* EXERCISE GOAL: What is needed is every line of the data that includes the word "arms". Please copy each one.

* DATA FOR THE TASK:
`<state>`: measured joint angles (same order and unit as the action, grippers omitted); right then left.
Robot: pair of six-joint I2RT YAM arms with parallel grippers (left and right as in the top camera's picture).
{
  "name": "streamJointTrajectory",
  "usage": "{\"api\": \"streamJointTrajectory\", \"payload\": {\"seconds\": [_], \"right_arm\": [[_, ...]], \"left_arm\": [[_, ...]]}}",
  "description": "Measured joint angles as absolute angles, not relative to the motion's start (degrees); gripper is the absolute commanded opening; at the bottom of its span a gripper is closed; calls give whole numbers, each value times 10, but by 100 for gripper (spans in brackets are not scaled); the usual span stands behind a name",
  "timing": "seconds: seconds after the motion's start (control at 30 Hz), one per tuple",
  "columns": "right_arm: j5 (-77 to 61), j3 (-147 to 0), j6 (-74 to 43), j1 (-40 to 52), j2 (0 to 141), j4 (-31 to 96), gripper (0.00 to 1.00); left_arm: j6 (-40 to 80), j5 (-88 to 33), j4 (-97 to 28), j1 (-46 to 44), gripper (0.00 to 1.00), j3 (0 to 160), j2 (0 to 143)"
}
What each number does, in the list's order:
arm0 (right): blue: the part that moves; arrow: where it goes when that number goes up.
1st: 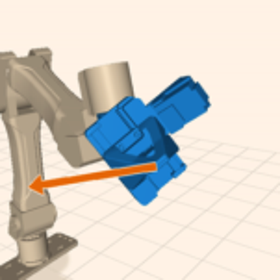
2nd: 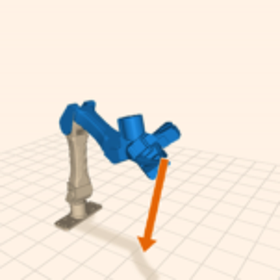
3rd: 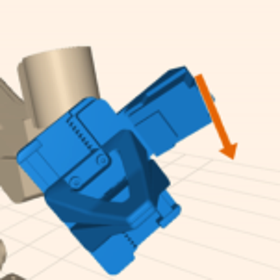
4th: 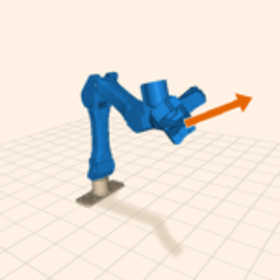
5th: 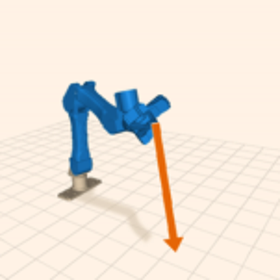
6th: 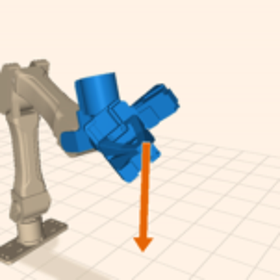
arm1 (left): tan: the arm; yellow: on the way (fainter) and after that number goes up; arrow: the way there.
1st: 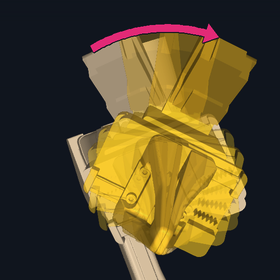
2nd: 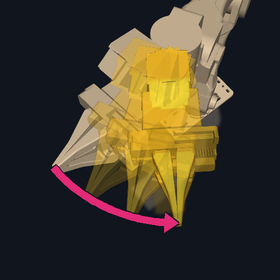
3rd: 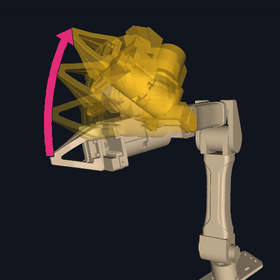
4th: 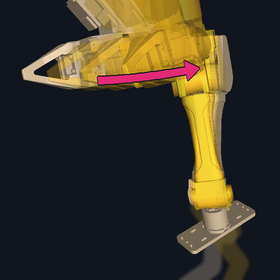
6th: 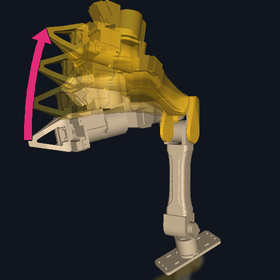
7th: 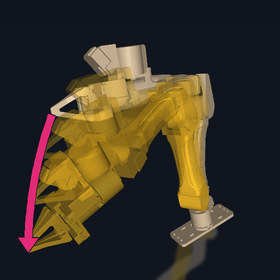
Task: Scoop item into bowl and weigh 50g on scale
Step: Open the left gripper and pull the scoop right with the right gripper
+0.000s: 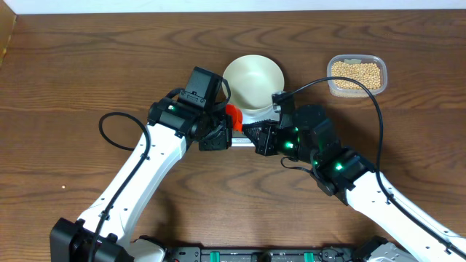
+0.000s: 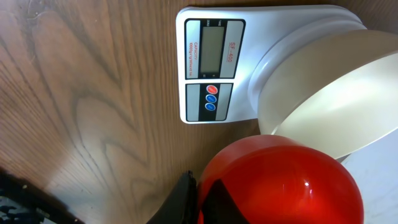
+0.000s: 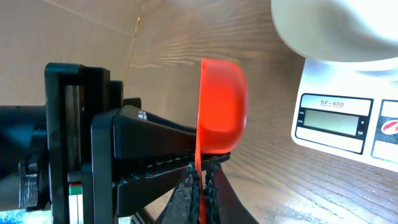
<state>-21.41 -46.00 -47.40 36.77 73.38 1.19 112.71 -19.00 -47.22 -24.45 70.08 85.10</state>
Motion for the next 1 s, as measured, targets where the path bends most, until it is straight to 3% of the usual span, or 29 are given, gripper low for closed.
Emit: {"api": "streamJointTrajectory", "payload": {"seconds": [0.1, 0.3, 0.37, 0.7, 1.0], "right_arm": [[-214, -460, -474, 368, 734, 11, 1], [-213, -460, -474, 364, 734, 12, 1], [-214, -460, -474, 356, 734, 12, 1], [-227, -460, -471, 267, 731, 13, 1], [-271, -461, -406, 153, 622, 91, 1]], "left_arm": [[1127, -190, -472, -244, 9, 701, 851], [1125, -192, -472, -244, 61, 701, 851], [1122, -192, -475, -244, 70, 701, 851], [1040, -180, -503, -245, 72, 701, 851], [687, -145, -464, -245, 68, 701, 851]]}}
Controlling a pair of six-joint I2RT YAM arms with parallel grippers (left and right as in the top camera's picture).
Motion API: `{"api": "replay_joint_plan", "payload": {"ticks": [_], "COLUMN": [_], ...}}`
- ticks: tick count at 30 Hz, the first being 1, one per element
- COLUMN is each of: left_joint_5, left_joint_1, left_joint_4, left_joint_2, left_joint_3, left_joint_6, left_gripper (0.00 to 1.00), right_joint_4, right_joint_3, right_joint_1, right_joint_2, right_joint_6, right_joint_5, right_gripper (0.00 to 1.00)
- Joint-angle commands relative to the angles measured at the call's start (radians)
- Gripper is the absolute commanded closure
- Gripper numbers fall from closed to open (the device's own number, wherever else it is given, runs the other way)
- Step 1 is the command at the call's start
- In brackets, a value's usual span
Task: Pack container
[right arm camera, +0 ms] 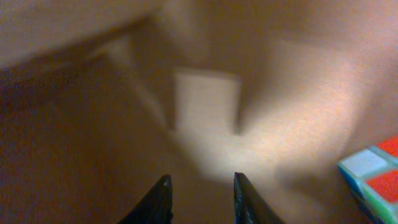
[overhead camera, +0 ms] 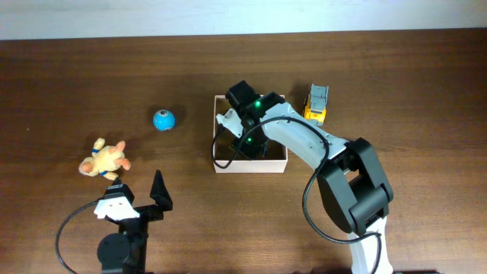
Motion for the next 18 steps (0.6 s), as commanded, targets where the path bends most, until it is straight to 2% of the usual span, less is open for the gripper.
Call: {"api": "replay_joint_plan", "payload": {"ticks": [1, 18], "left_joint_5": [0.01, 0.01], "left_joint_1": [0.003, 0.003], "left_joint_4": [0.002, 0.002], "left_joint_2": [-0.008, -0.008], "left_joint_3": [-0.006, -0.006], "left_joint_6": [0.016, 0.016], "left_gripper": [0.01, 0.01], "right_joint_4": [-0.007, -0.012], "right_joint_3": [0.017, 0.017], "right_joint_1": [0.021, 0.06], "right_joint_2": [0.003, 0.003], "right_joint_6": [-0.059, -0.088], "right_joint_5": [-0.055, -0.079], "right_gripper": [0.73, 0.73]}}
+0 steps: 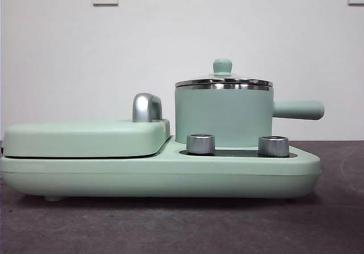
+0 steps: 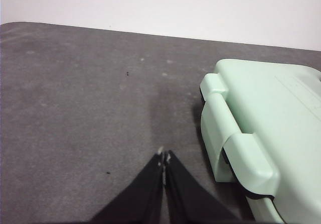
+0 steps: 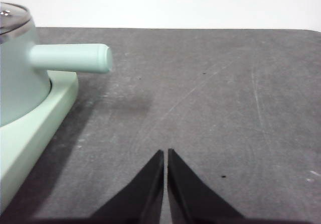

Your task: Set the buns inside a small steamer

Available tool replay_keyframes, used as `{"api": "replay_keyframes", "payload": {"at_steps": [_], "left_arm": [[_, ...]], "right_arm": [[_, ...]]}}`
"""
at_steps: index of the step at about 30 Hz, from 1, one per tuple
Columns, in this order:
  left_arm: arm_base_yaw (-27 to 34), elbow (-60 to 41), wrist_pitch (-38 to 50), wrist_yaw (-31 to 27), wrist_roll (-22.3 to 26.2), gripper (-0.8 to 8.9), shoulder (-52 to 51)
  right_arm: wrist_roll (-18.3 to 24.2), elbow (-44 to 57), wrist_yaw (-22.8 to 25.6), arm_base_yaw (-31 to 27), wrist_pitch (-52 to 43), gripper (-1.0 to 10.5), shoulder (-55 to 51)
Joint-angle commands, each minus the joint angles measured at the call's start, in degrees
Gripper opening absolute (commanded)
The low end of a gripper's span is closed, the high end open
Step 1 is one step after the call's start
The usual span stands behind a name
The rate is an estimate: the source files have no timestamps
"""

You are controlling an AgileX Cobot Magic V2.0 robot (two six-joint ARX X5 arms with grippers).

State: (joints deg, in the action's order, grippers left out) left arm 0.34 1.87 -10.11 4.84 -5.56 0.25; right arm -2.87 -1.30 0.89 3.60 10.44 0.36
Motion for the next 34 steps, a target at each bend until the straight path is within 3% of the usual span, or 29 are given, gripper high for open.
{"api": "replay_keyframes", "payload": {"at_steps": [1,34], "left_arm": [[0.0,-1.1,-0.5,0.0,0.3,0.07,-0.1],[0.0,-1.1,-0.5,0.0,0.3,0.07,-0.1]], "right_arm": [[0.8,0.6,0.6,-0.1,-0.4,0.1,-0.1],[0.8,0.6,0.6,0.0,-1.4,0.1,-0.1]]}}
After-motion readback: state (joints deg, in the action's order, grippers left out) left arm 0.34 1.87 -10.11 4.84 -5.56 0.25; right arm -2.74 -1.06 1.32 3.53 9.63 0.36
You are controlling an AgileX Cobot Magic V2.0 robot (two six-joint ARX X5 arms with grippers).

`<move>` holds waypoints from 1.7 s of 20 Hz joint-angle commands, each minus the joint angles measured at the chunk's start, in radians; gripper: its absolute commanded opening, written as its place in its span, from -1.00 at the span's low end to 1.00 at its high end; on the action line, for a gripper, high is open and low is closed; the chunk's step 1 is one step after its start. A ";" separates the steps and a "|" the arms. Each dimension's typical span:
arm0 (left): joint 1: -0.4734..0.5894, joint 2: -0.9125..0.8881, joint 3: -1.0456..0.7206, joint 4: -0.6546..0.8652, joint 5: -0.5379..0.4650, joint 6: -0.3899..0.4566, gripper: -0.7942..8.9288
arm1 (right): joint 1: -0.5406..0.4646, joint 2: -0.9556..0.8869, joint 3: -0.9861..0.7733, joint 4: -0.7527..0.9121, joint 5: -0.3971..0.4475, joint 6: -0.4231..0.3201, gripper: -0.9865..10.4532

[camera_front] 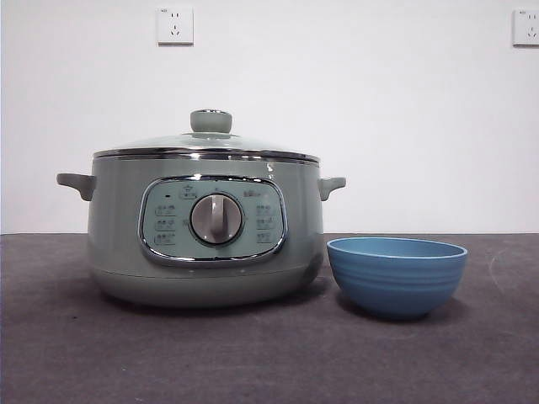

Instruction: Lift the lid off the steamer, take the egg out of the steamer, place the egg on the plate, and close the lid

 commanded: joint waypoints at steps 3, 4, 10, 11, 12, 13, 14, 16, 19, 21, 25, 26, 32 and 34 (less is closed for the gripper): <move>-0.001 -0.050 0.004 0.001 0.008 0.008 -0.85 | 0.002 0.001 0.000 0.007 -0.031 0.006 -0.84; -0.001 -0.051 0.004 0.000 0.008 0.008 -0.85 | 0.002 0.001 0.000 0.006 -0.028 0.006 -0.83; -0.001 -0.051 0.004 -0.002 0.009 0.008 -0.85 | 0.002 0.001 0.000 0.006 -0.018 0.006 -0.83; -0.001 -0.051 0.004 -0.002 0.009 0.008 -0.85 | 0.002 0.001 0.000 0.006 0.027 0.004 -0.83; -0.001 -0.051 0.004 -0.005 0.010 0.006 -0.84 | 0.002 0.003 0.000 0.005 0.058 0.005 -0.83; -0.001 -0.051 0.004 -0.012 0.010 0.007 -0.84 | 0.002 0.006 0.000 0.005 0.063 0.005 -0.83; -0.001 -0.051 0.004 -0.020 0.009 0.008 -0.85 | 0.002 0.006 0.000 0.005 0.074 0.005 -0.83; -0.001 -0.051 0.004 -0.022 0.009 0.008 -0.84 | 0.002 0.006 0.000 0.006 0.081 0.005 -0.83; -0.001 -0.051 0.004 -0.027 0.009 0.008 -0.85 | 0.002 0.006 0.000 0.005 0.077 0.005 -0.83; -0.001 -0.050 0.004 -0.027 0.010 0.006 -0.84 | 0.002 0.006 0.000 0.005 0.077 0.005 -0.83; 0.014 -0.050 0.003 0.075 -0.122 0.036 -0.84 | 0.002 0.006 0.000 0.005 0.077 0.005 -0.83; 0.018 -0.057 0.003 0.128 -0.182 0.054 -0.84 | 0.002 0.006 0.000 0.005 0.077 0.005 -0.83; 0.191 -0.174 -0.065 0.484 -0.329 0.207 -0.84 | 0.002 0.006 0.000 0.005 0.077 0.005 -0.83; 0.259 -0.257 -0.170 0.594 -0.332 0.207 -0.84 | 0.002 0.006 0.000 0.005 0.077 0.005 -0.83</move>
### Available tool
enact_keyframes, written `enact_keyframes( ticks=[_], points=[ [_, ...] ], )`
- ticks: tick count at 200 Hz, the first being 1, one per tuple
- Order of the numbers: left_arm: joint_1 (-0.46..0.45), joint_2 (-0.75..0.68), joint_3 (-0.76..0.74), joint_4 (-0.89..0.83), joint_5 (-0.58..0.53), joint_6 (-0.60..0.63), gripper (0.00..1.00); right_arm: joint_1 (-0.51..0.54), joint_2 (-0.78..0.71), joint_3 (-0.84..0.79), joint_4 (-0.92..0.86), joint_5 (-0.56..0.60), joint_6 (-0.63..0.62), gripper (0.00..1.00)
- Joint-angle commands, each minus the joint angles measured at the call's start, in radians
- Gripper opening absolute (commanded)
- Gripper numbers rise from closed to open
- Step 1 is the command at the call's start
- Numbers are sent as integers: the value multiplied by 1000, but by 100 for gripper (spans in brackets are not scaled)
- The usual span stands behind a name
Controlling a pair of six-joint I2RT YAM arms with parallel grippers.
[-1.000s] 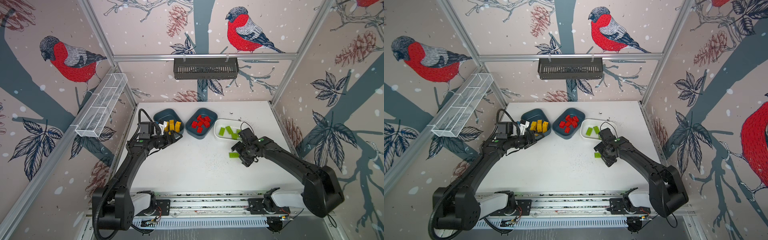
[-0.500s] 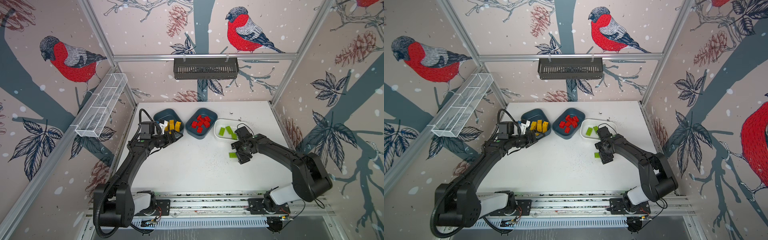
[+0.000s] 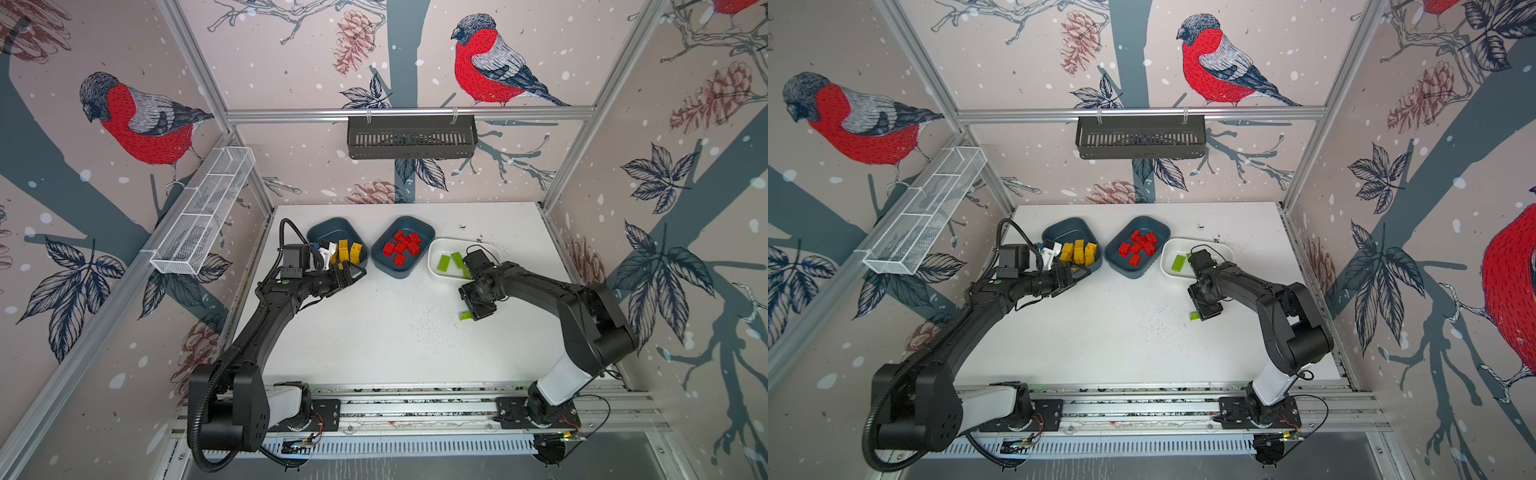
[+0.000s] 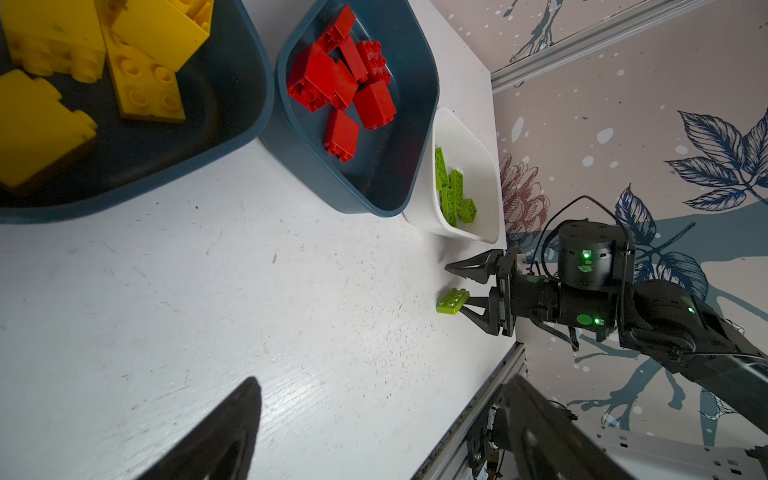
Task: Sort the legos into containers by color
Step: 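Lower the right gripper onto the lime-green brick and grasp it, then lift the green brick and drop it into the white bin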
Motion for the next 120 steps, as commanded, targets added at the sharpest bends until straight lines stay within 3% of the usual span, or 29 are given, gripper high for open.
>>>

* EXERCISE RESULT:
Robot: pair of six-joint I2RT YAM arms with parallel grippers (left and right as in the top camera's picture).
Controlling a pair of six-joint I2RT YAM arms with parallel grippers (left and right as in the top camera's picture).
You are controlling an AgileX Cobot Magic V2.0 robot (two six-joint ARX X5 arms with grippers).
You are controlling an AgileX Cobot Magic V2.0 robot (two six-joint ARX X5 arms with grippers).
`<move>` holds waypoints from 1.7 s of 20 Hz joint-angle commands, each minus the joint angles measured at the chunk's start, in radians; gripper: its absolute commanded opening, written as its place in its span, from -1.00 at the span's low end to 1.00 at its high end; on the action line, for a gripper, high is open and low is closed; the chunk's step 1 is one step after its start. A ";" separates the steps and a "|" the arms. Each dimension's typical span:
Controlling a pair of six-joint I2RT YAM arms with parallel grippers.

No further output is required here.